-------- Excerpted data --------

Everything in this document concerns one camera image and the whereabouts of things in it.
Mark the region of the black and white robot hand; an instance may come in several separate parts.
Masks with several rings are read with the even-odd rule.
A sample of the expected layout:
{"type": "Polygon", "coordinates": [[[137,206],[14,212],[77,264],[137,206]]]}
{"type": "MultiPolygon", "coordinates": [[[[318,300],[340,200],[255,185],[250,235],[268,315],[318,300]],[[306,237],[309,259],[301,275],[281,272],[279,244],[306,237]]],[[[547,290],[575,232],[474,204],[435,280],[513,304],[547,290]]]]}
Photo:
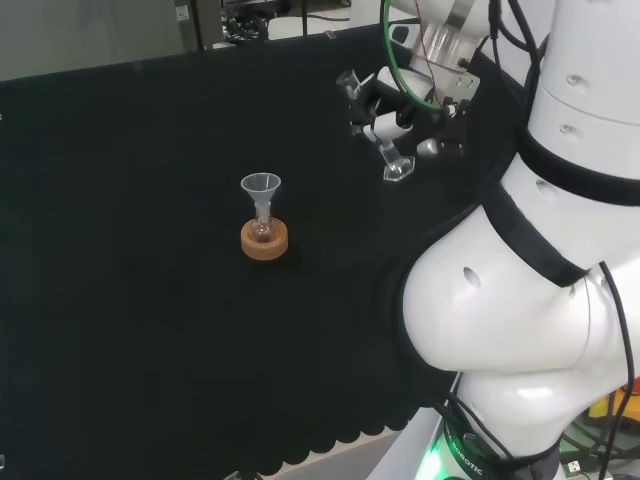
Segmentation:
{"type": "Polygon", "coordinates": [[[431,110],[406,99],[387,67],[376,77],[369,78],[366,84],[374,88],[367,104],[370,114],[362,127],[368,140],[393,142],[413,133],[419,140],[416,152],[422,158],[464,154],[471,94],[465,98],[444,96],[441,106],[431,110]]]}

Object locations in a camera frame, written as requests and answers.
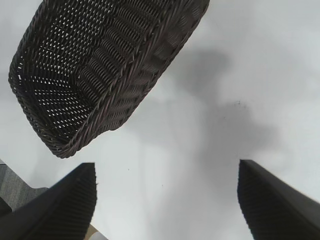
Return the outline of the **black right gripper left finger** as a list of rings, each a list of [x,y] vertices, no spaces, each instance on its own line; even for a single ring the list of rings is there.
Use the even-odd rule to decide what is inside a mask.
[[[93,162],[80,164],[50,188],[32,188],[0,165],[2,240],[83,240],[96,203]]]

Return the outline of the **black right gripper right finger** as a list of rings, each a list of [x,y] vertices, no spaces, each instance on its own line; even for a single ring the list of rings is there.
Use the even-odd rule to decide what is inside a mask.
[[[239,162],[237,198],[255,240],[320,238],[320,204],[253,160]]]

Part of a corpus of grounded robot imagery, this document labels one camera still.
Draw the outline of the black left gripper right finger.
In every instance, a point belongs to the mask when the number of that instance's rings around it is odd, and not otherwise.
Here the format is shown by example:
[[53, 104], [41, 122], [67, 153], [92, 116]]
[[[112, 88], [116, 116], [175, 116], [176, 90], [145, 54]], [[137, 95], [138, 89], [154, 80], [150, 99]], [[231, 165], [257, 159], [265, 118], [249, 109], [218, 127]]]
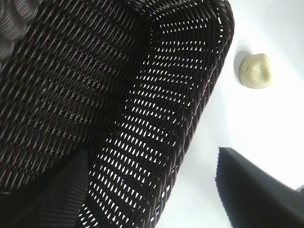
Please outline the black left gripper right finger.
[[232, 148], [219, 148], [215, 181], [232, 227], [304, 226], [304, 192], [284, 185]]

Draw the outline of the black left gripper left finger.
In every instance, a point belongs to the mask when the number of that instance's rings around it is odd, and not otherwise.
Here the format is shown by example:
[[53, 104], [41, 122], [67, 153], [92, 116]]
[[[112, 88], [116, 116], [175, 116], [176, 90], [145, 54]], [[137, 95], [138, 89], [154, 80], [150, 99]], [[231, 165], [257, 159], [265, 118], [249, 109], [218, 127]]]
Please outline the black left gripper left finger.
[[64, 157], [0, 199], [2, 228], [73, 228], [88, 187], [87, 150]]

--------

#### Aim of the exercise
Across all the records above, find each line with "Draw" in it and copy it.

#### Task response
Draw the outline of the black left gripper right finger.
Draw the outline of the black left gripper left finger.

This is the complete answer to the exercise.